| EXERCISE AIM |
Look through the lines below and extract any with the word "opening".

BEGIN

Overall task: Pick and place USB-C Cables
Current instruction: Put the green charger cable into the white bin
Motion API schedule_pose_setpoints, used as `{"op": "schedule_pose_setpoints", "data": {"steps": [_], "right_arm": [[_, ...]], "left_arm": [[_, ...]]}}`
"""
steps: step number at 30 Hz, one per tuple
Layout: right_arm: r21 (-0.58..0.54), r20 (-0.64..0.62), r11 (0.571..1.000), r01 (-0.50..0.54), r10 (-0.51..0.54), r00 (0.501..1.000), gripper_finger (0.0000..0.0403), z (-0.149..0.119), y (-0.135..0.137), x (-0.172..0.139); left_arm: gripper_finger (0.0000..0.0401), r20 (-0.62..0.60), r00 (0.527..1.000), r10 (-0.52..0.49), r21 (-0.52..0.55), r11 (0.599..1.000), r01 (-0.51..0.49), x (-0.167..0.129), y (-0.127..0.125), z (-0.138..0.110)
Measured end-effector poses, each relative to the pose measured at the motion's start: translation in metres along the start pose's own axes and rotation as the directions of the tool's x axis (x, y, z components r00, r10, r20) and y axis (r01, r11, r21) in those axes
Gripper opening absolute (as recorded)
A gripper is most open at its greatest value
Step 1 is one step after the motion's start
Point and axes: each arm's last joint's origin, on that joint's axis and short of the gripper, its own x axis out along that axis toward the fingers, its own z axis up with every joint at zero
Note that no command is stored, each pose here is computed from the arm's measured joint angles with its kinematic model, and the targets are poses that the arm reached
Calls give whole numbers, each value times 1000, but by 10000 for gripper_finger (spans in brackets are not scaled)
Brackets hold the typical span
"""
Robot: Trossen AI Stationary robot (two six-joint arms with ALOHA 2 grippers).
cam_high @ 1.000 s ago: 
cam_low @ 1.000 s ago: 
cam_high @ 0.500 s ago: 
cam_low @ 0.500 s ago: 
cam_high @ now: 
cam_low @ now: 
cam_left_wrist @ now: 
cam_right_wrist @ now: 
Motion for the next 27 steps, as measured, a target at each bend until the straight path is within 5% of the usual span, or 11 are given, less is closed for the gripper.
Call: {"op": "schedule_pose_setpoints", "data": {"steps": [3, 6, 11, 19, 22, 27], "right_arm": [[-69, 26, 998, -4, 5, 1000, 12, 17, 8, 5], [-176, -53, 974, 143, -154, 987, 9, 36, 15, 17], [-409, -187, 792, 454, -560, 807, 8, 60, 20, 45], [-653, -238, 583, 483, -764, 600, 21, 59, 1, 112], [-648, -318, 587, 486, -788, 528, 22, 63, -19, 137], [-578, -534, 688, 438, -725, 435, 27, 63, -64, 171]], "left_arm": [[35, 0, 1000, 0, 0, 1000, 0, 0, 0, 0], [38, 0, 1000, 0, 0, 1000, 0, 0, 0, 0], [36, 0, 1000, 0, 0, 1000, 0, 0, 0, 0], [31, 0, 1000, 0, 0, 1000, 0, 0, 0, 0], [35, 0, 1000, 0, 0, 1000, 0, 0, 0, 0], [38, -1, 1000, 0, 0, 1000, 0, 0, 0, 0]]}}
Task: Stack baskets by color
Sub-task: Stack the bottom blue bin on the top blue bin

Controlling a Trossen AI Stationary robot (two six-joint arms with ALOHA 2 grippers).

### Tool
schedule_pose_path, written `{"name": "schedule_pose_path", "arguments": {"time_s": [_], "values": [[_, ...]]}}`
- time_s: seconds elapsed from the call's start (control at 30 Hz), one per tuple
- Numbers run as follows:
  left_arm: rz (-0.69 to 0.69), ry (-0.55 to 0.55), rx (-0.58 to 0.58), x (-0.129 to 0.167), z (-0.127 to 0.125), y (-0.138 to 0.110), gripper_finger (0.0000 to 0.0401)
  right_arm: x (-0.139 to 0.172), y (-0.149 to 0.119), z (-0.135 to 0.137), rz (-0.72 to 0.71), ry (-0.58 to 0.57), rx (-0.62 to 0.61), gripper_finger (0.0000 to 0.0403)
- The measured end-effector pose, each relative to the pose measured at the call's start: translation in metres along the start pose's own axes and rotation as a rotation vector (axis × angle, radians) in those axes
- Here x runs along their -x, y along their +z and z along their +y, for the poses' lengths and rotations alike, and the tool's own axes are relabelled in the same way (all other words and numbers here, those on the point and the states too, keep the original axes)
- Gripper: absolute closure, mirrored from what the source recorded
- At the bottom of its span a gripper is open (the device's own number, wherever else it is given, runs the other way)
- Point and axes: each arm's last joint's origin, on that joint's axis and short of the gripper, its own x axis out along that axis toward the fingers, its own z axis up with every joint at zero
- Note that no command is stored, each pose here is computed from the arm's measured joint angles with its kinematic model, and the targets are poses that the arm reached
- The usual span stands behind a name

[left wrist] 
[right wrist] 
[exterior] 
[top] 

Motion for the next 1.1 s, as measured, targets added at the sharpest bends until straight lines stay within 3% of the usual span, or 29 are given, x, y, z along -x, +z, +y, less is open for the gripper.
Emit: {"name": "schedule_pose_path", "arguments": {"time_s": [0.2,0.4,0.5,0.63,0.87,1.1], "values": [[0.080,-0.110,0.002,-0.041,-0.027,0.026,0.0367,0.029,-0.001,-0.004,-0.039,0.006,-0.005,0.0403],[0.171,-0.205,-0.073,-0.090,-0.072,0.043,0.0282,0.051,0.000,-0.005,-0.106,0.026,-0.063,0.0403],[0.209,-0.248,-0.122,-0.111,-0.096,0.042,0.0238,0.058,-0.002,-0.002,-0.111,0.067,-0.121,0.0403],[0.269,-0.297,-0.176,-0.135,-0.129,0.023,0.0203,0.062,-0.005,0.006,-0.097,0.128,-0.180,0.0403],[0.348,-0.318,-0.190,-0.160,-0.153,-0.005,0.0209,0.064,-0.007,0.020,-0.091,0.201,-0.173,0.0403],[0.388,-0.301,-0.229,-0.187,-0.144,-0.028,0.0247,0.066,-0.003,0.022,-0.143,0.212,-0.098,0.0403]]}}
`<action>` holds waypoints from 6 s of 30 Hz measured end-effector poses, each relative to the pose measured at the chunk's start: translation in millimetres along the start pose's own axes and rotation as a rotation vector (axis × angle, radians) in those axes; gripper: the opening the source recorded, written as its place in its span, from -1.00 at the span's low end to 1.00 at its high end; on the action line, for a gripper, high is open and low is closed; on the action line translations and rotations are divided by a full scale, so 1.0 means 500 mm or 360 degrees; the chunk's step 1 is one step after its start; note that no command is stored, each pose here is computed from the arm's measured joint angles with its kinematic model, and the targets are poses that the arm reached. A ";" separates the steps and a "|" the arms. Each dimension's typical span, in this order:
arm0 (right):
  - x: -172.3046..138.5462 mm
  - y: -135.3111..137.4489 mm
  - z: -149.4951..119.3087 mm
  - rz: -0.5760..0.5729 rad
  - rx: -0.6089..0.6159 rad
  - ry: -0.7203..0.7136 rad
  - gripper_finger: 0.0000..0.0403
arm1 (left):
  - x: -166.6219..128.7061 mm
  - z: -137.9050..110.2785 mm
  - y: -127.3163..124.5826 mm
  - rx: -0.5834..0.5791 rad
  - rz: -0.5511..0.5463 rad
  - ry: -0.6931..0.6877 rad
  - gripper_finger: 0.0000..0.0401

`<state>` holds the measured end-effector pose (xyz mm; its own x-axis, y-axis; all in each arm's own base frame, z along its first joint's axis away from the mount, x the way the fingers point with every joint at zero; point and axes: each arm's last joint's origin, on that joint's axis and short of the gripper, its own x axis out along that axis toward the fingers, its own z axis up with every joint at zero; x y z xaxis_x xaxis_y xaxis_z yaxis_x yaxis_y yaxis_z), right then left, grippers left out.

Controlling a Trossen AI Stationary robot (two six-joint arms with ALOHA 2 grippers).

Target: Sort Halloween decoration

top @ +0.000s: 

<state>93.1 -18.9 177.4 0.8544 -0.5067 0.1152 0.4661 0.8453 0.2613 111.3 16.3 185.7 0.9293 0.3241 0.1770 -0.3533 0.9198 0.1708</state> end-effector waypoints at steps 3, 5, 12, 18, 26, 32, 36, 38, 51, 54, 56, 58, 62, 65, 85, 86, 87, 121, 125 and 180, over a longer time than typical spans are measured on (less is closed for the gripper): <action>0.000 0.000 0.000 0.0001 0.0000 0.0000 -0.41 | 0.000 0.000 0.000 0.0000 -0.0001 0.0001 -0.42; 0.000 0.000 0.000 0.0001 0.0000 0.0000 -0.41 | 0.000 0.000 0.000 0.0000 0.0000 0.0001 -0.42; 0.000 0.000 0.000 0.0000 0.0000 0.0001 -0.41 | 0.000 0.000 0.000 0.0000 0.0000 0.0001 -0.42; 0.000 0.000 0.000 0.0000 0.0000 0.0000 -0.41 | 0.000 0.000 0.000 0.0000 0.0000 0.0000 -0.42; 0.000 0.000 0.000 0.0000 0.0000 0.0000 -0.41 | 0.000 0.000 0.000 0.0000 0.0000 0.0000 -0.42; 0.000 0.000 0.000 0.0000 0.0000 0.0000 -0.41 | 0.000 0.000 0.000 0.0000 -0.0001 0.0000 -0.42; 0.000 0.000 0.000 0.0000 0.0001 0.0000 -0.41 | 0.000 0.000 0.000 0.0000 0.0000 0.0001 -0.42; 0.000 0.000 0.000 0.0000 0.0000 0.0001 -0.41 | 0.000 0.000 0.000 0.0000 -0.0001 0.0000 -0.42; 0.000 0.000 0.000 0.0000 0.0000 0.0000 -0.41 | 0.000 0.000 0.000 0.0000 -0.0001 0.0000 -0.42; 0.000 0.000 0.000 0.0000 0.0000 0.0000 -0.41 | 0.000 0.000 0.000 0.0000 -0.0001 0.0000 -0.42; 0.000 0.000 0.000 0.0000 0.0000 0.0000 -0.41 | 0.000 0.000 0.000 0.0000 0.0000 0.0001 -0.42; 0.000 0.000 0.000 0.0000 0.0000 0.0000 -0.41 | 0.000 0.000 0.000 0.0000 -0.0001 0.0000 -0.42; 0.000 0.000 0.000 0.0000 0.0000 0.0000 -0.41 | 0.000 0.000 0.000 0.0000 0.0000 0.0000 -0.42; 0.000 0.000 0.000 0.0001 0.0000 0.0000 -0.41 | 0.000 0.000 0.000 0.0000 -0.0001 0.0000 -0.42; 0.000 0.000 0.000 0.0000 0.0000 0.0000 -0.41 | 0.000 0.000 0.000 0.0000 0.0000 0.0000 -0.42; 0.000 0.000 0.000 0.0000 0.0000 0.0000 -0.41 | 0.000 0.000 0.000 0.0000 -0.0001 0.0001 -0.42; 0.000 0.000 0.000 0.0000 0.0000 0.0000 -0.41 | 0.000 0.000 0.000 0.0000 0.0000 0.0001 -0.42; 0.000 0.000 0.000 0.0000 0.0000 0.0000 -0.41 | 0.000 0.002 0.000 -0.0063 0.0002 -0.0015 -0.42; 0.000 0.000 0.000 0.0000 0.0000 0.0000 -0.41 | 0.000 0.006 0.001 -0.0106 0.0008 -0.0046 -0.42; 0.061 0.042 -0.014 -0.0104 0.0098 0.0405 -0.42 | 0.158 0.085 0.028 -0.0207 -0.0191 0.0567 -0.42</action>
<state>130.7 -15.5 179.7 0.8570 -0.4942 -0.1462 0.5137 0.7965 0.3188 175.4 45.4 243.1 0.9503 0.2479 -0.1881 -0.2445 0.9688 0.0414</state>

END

| OUTPUT BELOW |
Gripper opening absolute (as recorded)
`<action>` holds waypoints from 6 s of 30 Hz measured end-effector poses, each relative to the pose measured at the chunk's start: translation in millimetres along the start pose's own axes and rotation as a rotation vector (axis × angle, radians) in those axes; gripper: the opening the source recorded, written as its place in its span, from -1.00 at the span's low end to 1.00 at its high end; on the action line, for a gripper, high is open and low is closed; on the action line translations and rotations are divided by a full scale, so 1.0 means 500 mm or 360 degrees; the chunk's step 1 is one step after its start; note that no command is stored, each pose here is computed from the arm's measured joint angles with its kinematic model, and the targets are poses that the arm reached. A ";" separates the steps and a "|" the arms. Each dimension's typical span, in this order:

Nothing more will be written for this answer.